WCF Extensibility part 5: Make your endpoints behave

In the previous post we looked at an operation behavior that applied the operation formatter to a particular operation description. Because this is default behavior for all operations in the interface defined, we will make life a little easier on us to have the operation behaviors applied automatically. A WCF endpoint consists of address, binding and contract. The latter is represented by the [ServiceContract] annotated interface, in our case IRcon and the target of our exercise.

image

The extensibility point that the WCF runtime provides is an endpoint behavior. Endpoint behaviors allow you to manipulate an endpoint’s definition. To create an endpoint behavior you need to implement the System.ServiceModel.Description.IEndpointBehavior interface:

public interface IEndpointBehavior
{
    void AddBindingParameters(ServiceEndpoint endpoint, BindingParameterCollection bindingParameters);
    void ApplyClientBehavior(ServiceEndpoint endpoint, ClientRuntime clientRuntime);
    void ApplyDispatchBehavior(ServiceEndpoint endpoint, EndpointDispatcher endpointDispatcher);
    void Validate(ServiceEndpoint endpoint);
}

This should look pretty familiar to you if you have read the previous part in this series. Again, you can apply your behavior both on the client and service side. There’s another validation moment in the Validate method and you can add binding parameters to the binding context for later use.

The implementation of ApplyClientBehavior is the most interesting one. Here we will apply the operation behavior to each of the endpoint’s operations.

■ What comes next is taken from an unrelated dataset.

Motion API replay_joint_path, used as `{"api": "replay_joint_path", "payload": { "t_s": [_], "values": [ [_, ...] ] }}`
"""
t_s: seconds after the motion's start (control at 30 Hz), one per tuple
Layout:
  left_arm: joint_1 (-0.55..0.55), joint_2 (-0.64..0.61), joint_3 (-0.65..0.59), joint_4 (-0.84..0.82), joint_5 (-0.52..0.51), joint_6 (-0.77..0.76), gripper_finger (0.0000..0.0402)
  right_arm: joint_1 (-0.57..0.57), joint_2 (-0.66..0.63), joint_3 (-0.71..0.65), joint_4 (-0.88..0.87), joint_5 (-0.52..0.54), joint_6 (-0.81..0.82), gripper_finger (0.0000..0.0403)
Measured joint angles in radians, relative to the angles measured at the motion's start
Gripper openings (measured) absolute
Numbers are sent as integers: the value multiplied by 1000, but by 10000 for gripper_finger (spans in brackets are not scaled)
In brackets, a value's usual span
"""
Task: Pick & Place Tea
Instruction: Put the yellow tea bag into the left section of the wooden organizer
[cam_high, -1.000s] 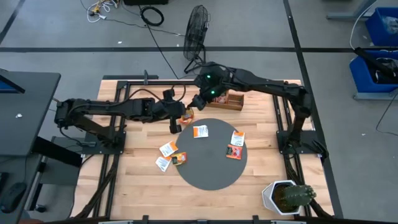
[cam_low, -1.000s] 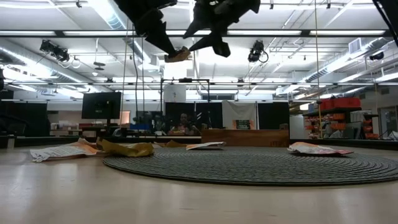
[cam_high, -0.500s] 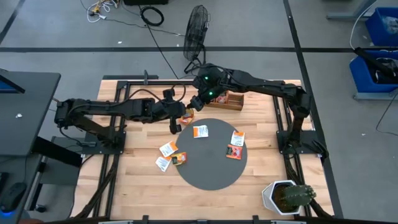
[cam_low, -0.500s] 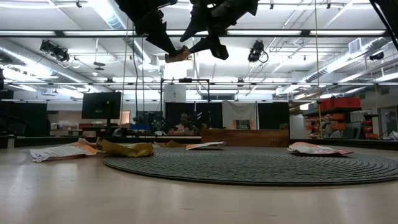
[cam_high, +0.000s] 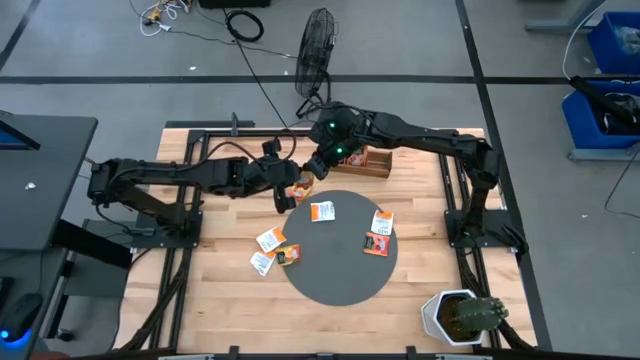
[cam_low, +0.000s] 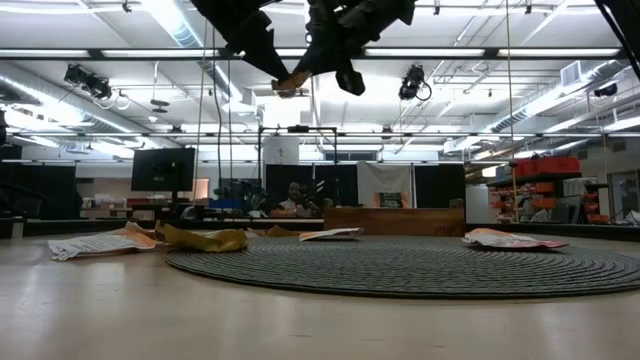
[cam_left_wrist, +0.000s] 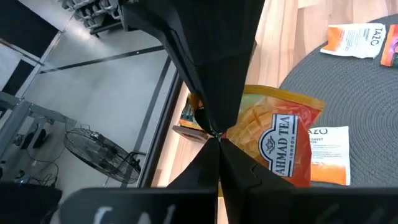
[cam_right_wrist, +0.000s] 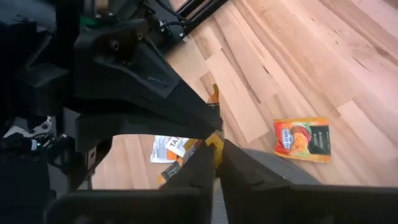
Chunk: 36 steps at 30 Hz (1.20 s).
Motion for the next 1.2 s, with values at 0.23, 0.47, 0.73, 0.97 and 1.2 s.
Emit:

public void ApplyClientBehavior(ServiceEndpoint endpoint, ClientRuntime clientRuntime)
{
    if (endpoint.Binding is SourceRconTcpBinding)
    {
        foreach (OperationDescription description in endpoint.Contract.Operations)
        {
            ApplyFormatterBehavior(description, endpoint);
        }
    }
}

private void ApplyFormatterBehavior(OperationDescription operationDescription, ServiceEndpoint endpoint)
{
    if (operationDescription.Behaviors.Find<SourceRconOperationFormatterBehavior>() == null)
    {
        SourceRconOperationFormatterBehavior formatterBehavior = new SourceRconOperationFormatterBehavior();
        operationDescription.Behaviors.Add(formatterBehavior);
    }
}

Inside the implementation a simple loop over the operation descriptions in the contract is enough to get things going. The helper method ApplyFormatterBehavior makes sure that the SourceRconOperationFormatterBehavior behavior is applied only once.

An endpoint behavior needs to be added to the Behaviors collection of an endpoint to make it do its work. Given the client-side interface definition IRconProxy (which derives from both IRcon and IClientChannel) you can create a channel factory. The factory holds the the definition of the endpoint, provided by the implicit ABC in line 1 (address and binding are obvious, the generic <T> of the ChannelFactory represents the contract).

ChannelFactory<IRconProxy> factory = new ChannelFactory<IRconProxy>(binding, new EndpointAddress(uri));
factory.Endpoint.Behaviors.Add(new SourceRconEndpointBehavior());
factory.Open();

Line 2 adds the behavior to the Behaviors collection of the endpoint. When the factory opens, the behavior gets applied. The operation formatters get applied at that moment as well. The operation formatters are used when the actual calls through the channel are made.

Side note: if you were to use a ClientBase<T> derived proxy, you would need to drill down into the proxy.ChannelFactory.Endpoint.Behaviors to get at the Behaviors collection, or use the proxy.Endpoint property for easier access.

To summarize, an endpoint behavior allows you to manipulate your endpoint. Behaviors are an opt-in, so it is your choice whether to apply them or not.